-- What the task asks --
Leave the pictures out and quote every line from the start of the listing to the line with "point(231, 14)", inclusive.

-- Data extracts --
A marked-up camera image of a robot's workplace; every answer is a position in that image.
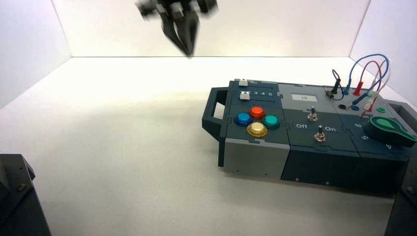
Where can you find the green and black rotary knob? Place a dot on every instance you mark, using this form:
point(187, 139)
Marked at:
point(387, 130)

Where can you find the white slider cap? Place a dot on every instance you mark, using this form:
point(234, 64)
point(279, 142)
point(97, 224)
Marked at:
point(244, 95)
point(243, 82)

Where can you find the yellow round push button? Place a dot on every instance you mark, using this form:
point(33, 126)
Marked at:
point(257, 129)

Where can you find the teal round push button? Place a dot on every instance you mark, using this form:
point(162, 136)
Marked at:
point(271, 121)

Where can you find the orange round push button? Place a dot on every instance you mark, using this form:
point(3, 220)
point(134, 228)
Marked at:
point(257, 112)

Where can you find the black banana socket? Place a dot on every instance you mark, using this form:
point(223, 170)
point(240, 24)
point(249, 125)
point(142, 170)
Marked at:
point(342, 106)

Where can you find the small white display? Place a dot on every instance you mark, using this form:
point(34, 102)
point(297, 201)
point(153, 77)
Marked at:
point(304, 97)

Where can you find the blue banana socket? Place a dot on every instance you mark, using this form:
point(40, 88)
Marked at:
point(355, 108)

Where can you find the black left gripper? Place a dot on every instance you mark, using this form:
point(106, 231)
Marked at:
point(176, 6)

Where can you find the metal toggle switch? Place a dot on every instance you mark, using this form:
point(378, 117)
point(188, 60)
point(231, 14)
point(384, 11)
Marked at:
point(312, 115)
point(320, 135)

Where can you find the green banana socket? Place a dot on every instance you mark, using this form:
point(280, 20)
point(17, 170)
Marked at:
point(381, 110)

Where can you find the blue round push button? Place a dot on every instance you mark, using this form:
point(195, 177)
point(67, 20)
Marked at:
point(243, 119)

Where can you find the grey and teal task box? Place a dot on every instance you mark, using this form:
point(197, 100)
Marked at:
point(309, 163)

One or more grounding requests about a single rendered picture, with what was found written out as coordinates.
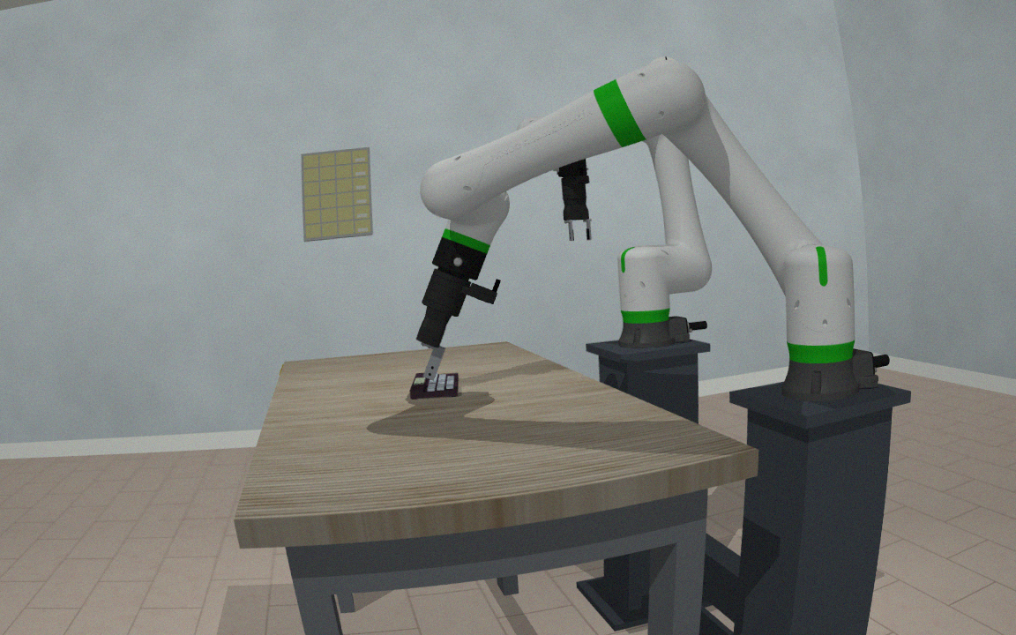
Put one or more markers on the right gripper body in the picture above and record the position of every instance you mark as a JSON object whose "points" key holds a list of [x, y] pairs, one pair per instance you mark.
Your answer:
{"points": [[574, 208]]}

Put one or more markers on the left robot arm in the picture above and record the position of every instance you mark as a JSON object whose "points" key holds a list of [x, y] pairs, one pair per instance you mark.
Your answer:
{"points": [[470, 190]]}

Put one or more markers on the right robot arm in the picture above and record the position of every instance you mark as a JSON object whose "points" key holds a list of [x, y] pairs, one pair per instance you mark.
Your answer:
{"points": [[649, 274]]}

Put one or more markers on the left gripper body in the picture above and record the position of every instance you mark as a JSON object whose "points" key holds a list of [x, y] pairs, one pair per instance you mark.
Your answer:
{"points": [[448, 288]]}

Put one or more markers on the dark purple keyboard case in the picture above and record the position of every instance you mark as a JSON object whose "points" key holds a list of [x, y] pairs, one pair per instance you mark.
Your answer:
{"points": [[442, 387]]}

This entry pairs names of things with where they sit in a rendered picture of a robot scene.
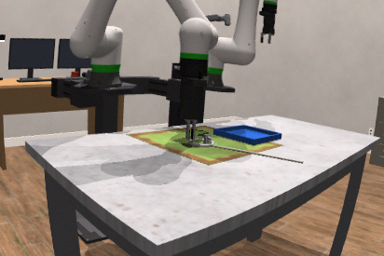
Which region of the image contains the green grassy ground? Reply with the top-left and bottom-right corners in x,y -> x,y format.
126,126 -> 283,166

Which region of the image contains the blue tray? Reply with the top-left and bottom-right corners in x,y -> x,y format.
213,125 -> 282,145

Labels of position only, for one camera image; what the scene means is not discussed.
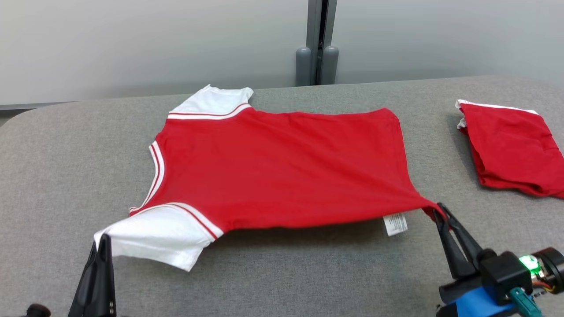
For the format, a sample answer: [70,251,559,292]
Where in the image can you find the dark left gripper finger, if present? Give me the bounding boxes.
[100,234,118,317]
[68,240,104,317]

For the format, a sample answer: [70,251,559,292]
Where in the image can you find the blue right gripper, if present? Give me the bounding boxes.
[433,203,564,317]

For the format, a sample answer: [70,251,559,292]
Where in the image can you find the red shorts with white stripe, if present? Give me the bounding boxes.
[455,99,564,199]

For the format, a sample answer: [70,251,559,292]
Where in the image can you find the red white basketball jersey tee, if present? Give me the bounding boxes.
[94,85,446,272]

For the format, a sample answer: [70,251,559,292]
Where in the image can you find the teal plug black right cable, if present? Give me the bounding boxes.
[509,288,544,317]

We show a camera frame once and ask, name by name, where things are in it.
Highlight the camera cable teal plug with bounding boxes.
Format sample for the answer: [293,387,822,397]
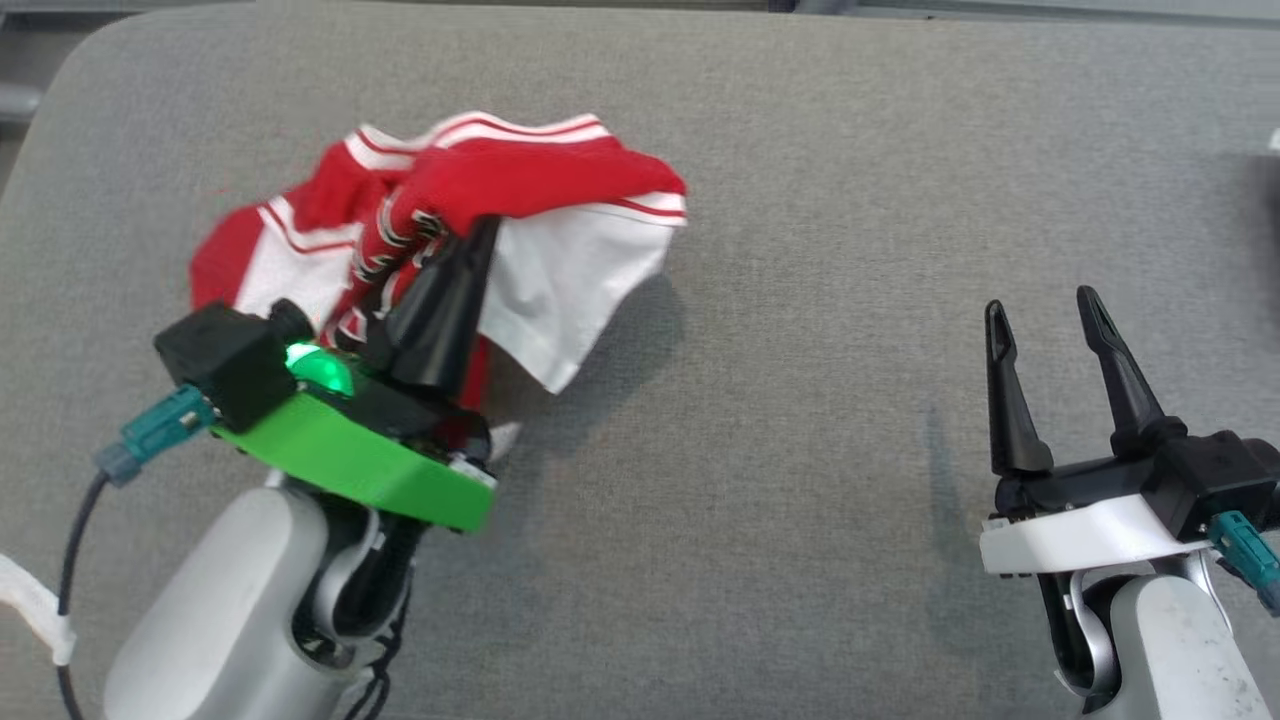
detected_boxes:
[1208,510,1280,613]
[55,385,216,720]

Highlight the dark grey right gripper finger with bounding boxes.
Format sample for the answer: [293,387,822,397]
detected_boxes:
[984,300,1055,477]
[1076,286,1187,457]

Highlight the red white basketball jersey shirt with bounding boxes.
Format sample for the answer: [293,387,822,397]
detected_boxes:
[190,110,689,471]

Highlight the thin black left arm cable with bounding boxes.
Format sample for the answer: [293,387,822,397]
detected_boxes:
[340,590,413,720]

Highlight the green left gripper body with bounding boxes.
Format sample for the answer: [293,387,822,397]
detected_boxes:
[210,343,498,533]

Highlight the left camera cable teal plug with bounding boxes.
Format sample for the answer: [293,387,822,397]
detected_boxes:
[55,385,216,720]

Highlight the right camera cable teal plug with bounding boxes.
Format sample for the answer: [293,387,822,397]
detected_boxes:
[1208,510,1280,613]

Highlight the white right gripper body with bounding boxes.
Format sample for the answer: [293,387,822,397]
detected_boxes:
[980,450,1213,576]

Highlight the grey round bar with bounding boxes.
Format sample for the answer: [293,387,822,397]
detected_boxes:
[0,82,43,126]

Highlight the white cable tie strap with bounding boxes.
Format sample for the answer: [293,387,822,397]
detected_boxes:
[0,553,76,666]

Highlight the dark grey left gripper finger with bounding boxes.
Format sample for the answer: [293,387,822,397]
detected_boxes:
[365,215,501,392]

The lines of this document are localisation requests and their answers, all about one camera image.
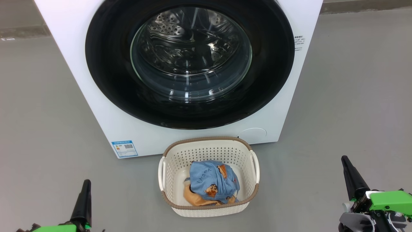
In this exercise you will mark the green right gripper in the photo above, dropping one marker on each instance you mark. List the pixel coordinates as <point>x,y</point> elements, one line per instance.
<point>389,201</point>

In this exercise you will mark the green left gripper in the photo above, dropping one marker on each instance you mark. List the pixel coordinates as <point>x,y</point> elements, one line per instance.
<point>58,228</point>

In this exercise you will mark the black-rimmed glass washer door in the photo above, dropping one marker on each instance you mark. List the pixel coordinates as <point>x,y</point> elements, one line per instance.
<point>109,74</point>

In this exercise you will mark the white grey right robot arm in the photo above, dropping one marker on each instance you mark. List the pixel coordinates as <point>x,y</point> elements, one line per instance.
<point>357,224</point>

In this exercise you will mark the white front-load washing machine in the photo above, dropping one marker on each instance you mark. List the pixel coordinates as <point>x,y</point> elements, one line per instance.
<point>96,106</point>

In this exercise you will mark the blue energy label sticker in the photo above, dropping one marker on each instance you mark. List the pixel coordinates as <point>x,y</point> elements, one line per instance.
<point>125,148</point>

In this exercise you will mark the cream perforated laundry basket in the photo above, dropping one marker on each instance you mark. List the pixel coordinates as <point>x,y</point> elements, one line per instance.
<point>170,193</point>

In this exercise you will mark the round white filter cover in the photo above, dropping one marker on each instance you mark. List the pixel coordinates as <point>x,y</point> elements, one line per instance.
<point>254,133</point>

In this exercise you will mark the printed text instruction label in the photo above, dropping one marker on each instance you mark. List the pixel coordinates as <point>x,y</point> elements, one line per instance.
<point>299,43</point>

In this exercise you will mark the white floor tape mark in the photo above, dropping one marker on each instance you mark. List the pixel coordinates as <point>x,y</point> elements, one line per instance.
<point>8,39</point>

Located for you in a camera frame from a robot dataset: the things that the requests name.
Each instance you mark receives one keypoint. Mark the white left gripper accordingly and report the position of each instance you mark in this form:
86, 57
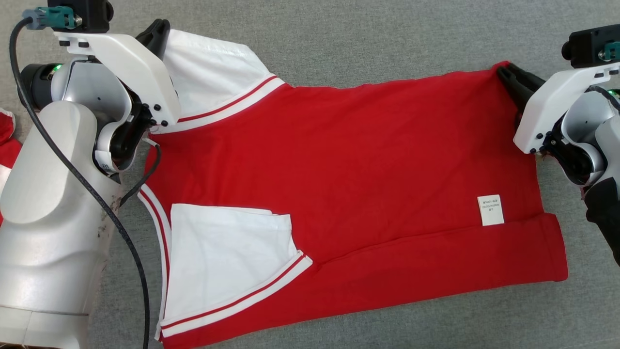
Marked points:
140, 77

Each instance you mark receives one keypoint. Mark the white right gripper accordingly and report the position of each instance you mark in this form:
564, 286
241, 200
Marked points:
547, 106

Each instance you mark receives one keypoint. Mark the red Bulls 23 jersey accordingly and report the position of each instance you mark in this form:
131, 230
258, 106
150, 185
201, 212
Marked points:
363, 169

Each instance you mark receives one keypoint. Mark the red shorts with white stripes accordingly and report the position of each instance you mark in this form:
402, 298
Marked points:
6, 155

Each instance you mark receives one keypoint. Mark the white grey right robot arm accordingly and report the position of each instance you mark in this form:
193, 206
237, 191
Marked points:
608, 145

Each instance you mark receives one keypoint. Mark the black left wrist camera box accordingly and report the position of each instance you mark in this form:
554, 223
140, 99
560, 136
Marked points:
89, 14

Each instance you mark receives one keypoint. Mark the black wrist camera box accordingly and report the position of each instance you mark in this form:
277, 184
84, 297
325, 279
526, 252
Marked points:
89, 14
586, 46

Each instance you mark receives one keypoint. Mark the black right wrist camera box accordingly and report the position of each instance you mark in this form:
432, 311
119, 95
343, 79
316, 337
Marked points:
586, 46

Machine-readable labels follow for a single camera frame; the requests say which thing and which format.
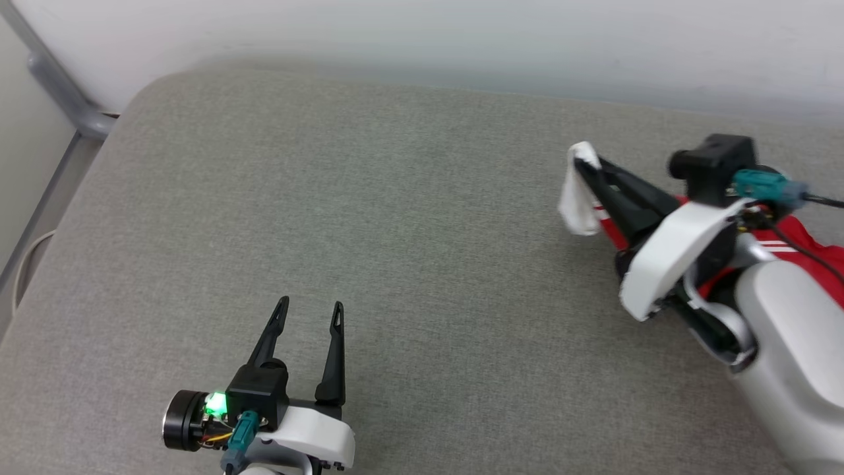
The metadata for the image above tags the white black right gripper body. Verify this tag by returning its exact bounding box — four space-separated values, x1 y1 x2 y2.
617 198 756 324

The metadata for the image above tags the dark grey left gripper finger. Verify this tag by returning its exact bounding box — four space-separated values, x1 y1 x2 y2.
247 296 289 370
315 301 346 406

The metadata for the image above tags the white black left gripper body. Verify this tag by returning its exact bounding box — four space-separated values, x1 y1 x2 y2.
254 399 357 475

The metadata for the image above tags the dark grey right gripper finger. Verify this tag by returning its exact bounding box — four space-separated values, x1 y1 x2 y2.
597 158 686 222
576 162 650 250

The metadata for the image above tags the red white sports jersey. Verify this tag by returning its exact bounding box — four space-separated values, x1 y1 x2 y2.
558 141 844 311

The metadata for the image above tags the black cylinder with green light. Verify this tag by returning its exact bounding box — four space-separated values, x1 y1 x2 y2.
163 389 228 453

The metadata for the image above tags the teal left cable plug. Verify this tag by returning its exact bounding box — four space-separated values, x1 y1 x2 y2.
221 410 259 472

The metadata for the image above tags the teal cable plug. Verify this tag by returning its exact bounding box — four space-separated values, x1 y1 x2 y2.
221 410 259 472
731 169 808 202

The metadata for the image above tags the teal right cable plug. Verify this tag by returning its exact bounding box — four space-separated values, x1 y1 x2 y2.
731 169 808 202

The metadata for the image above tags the white floor cable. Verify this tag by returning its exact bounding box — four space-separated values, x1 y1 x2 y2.
12 230 59 314

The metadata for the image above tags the grey floor rail strip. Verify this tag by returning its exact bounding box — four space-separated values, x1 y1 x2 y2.
0 134 106 291

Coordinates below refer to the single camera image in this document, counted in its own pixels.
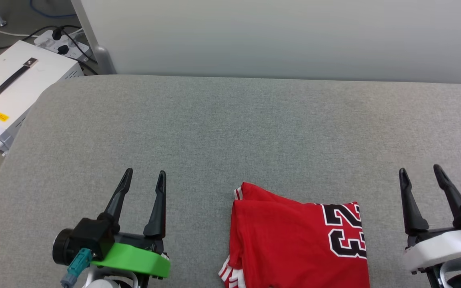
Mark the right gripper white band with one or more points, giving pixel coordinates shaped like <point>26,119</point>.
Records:
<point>438,246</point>

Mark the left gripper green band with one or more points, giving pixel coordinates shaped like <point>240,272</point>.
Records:
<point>138,258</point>

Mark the red basketball jersey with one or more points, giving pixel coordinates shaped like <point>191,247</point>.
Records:
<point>286,244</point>

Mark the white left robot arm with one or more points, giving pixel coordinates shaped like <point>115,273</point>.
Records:
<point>106,282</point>

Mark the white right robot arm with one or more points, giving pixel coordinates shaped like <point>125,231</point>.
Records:
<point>458,276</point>

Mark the white power strip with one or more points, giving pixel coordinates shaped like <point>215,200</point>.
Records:
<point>70,44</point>

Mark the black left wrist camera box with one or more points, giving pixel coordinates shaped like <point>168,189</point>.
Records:
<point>90,238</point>

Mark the grey partition post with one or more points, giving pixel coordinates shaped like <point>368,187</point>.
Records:
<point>102,56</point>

-- Written answer --
A marked-up camera image of a robot's workplace; every answer is a position in that image.
Where can you find the green and black rotary knob? Place a dot on every instance you mark, using this form:
point(187, 139)
Marked at:
point(387, 130)

Where can you find the white slider cap? Place a dot on every instance you mark, using this form:
point(234, 64)
point(279, 142)
point(97, 224)
Marked at:
point(244, 95)
point(243, 82)

Where can you find the yellow round push button? Place a dot on every instance you mark, using this form:
point(33, 126)
Marked at:
point(257, 129)

Where can you find the teal round push button? Place a dot on every instance you mark, using this form:
point(162, 136)
Marked at:
point(271, 121)

Where can you find the orange round push button? Place a dot on every instance you mark, using this form:
point(3, 220)
point(134, 228)
Marked at:
point(257, 112)

Where can you find the black banana socket? Place a dot on every instance you mark, using this form:
point(223, 170)
point(240, 24)
point(249, 125)
point(142, 170)
Marked at:
point(342, 106)

Where can you find the small white display? Place a dot on every instance you mark, using this form:
point(34, 102)
point(297, 201)
point(153, 77)
Marked at:
point(304, 97)

Where can you find the blue banana socket? Place a dot on every instance you mark, using this form:
point(40, 88)
Marked at:
point(355, 108)

Where can you find the black left gripper? Place a dot on every instance you mark, using this form:
point(106, 231)
Marked at:
point(176, 6)

Where can you find the metal toggle switch? Place a dot on every instance you mark, using this form:
point(378, 117)
point(188, 60)
point(231, 14)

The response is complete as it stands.